**Problem to work on**:
Beginning with the very first line, please reproduce the entries exactly through the line containing "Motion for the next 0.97".

:::

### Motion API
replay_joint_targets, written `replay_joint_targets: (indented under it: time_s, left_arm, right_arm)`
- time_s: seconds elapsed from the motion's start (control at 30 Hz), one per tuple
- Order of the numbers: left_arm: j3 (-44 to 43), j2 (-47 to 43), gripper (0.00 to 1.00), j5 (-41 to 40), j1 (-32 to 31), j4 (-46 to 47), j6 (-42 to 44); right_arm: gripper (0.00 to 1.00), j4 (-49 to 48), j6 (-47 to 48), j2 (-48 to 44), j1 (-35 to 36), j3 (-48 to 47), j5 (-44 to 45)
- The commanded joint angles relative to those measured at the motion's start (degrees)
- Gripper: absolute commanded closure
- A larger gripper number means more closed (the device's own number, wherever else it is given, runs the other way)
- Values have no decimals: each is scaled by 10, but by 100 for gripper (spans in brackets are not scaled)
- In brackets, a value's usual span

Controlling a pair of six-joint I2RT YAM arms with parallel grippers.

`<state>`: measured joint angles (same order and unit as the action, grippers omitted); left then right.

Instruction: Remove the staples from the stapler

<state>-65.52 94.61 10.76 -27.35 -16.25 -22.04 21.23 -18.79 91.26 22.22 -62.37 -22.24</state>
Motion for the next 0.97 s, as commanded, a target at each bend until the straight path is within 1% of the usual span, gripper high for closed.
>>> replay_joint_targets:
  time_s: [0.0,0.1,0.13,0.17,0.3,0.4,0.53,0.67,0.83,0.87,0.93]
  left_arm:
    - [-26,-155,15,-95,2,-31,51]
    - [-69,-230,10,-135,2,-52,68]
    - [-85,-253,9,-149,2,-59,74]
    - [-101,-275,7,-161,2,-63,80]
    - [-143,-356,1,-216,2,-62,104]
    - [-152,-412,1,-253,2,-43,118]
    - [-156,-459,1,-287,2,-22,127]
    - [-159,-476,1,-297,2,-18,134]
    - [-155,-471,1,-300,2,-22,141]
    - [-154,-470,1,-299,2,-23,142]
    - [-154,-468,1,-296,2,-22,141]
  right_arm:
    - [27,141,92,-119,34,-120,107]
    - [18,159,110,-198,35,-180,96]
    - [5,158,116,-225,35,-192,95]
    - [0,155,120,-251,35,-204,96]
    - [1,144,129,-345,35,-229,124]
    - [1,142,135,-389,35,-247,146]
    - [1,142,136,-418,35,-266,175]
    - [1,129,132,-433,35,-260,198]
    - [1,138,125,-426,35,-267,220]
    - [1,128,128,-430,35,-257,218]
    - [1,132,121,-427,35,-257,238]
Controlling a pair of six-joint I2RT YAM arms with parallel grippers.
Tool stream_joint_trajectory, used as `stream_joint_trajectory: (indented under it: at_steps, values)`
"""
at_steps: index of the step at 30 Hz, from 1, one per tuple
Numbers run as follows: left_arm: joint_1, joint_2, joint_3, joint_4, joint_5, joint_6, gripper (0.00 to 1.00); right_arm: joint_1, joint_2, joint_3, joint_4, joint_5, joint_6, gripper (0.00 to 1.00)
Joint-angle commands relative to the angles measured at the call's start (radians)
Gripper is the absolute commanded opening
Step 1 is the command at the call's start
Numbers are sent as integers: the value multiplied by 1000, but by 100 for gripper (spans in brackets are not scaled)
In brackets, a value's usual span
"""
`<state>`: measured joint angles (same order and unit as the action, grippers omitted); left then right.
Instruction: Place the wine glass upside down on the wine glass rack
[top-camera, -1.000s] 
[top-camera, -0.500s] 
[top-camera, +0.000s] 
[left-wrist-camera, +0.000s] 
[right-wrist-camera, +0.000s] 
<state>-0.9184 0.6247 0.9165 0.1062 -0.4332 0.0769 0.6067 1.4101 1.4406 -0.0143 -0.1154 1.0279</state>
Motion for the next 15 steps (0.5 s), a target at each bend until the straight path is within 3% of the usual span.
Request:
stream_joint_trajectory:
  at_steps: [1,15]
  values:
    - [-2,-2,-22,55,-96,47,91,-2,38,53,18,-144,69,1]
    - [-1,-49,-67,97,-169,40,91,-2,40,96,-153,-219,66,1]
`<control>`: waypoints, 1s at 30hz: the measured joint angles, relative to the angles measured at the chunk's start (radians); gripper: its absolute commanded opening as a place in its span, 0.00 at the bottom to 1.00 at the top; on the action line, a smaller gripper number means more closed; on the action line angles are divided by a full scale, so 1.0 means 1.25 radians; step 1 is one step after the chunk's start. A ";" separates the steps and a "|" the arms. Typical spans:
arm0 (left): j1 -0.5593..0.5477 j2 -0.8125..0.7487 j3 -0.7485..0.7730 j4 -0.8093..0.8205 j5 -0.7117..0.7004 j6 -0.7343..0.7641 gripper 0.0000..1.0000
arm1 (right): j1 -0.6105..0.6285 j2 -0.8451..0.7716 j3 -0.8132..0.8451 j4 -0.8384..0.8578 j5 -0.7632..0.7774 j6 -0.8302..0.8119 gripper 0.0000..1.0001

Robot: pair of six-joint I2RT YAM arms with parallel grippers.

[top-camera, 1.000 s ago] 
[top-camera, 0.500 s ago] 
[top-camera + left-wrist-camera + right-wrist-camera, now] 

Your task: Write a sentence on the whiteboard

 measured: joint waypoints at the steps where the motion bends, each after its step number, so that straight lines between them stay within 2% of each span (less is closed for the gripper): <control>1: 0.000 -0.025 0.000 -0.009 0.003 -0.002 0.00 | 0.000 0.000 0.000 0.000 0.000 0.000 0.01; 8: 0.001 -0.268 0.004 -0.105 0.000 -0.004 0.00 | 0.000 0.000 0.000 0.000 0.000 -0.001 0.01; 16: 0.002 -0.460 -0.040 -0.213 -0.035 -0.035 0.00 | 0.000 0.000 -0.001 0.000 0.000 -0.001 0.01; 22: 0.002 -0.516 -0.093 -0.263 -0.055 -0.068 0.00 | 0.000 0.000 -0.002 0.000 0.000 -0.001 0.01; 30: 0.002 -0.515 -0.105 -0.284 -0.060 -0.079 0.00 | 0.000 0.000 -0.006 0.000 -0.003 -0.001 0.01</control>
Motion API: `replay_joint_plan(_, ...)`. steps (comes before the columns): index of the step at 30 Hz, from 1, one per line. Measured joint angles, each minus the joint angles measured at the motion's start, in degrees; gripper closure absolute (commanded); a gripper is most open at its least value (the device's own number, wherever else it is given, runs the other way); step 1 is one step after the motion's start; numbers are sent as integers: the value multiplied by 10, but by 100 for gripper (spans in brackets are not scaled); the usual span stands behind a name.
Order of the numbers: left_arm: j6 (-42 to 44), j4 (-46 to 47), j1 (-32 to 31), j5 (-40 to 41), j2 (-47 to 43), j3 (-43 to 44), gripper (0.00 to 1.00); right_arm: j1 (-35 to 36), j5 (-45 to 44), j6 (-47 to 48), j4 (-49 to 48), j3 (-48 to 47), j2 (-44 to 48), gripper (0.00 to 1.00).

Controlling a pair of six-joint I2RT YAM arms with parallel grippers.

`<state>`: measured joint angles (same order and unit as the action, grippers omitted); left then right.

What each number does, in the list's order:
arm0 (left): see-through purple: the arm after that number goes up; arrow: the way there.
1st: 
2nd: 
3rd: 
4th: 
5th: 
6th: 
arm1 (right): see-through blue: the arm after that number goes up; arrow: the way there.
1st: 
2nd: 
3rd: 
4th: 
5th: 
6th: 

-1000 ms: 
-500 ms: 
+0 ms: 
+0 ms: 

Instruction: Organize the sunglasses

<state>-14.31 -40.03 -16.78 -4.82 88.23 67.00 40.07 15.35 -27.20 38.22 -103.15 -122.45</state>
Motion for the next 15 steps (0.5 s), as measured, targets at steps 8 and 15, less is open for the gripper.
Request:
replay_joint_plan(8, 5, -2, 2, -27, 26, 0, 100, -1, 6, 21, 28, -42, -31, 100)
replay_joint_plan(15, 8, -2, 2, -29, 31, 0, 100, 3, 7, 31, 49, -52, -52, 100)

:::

**Result of this task**:
### Motion API
replay_joint_targets, written `replay_joint_targets: (indented under it: time_s, left_arm, right_arm)`
- time_s: seconds elapsed from the motion's start (control at 30 Hz), one per tuple
- Order of the numbers: left_arm: j3 (-44 to 43), j2 (-47 to 43), gripper (0.00 to 1.00), j5 (-41 to 40), j1 (-32 to 31), j4 (-46 to 47), j6 (-42 to 44); right_arm: gripper (0.00 to 1.00), j4 (-49 to 48), j6 (-47 to 48), j2 (-48 to 44), j1 (-35 to 36), j3 (-48 to 47), j5 (-44 to 45)
- The commanded joint angles relative to those measured at the motion's start (degrees)
- Gripper: absolute commanded closure
- A larger gripper number means more closed (the device's own number, wherever else it is given, runs the other way)
- Values have no decimals: each is scaled by 10, but by 100 for gripper (spans in brackets are not scaled)
- In brackets, a value's usual span

Controlling a pair of six-joint I2RT YAM arms with parallel grippers.

`<state>`: measured joint angles (same order and unit as the action, grippers omitted); left then right.

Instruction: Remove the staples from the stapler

<state>-65.52 94.61 10.76 -27.35 -16.25 -22.04 21.23 -18.79 91.26 22.22 -62.37 -22.24</state>
Motion for the next 0.97 s, as commanded, a target at each bend until the straight path is within 1% of the usual span, gripper high for closed.

The generated output is now complete.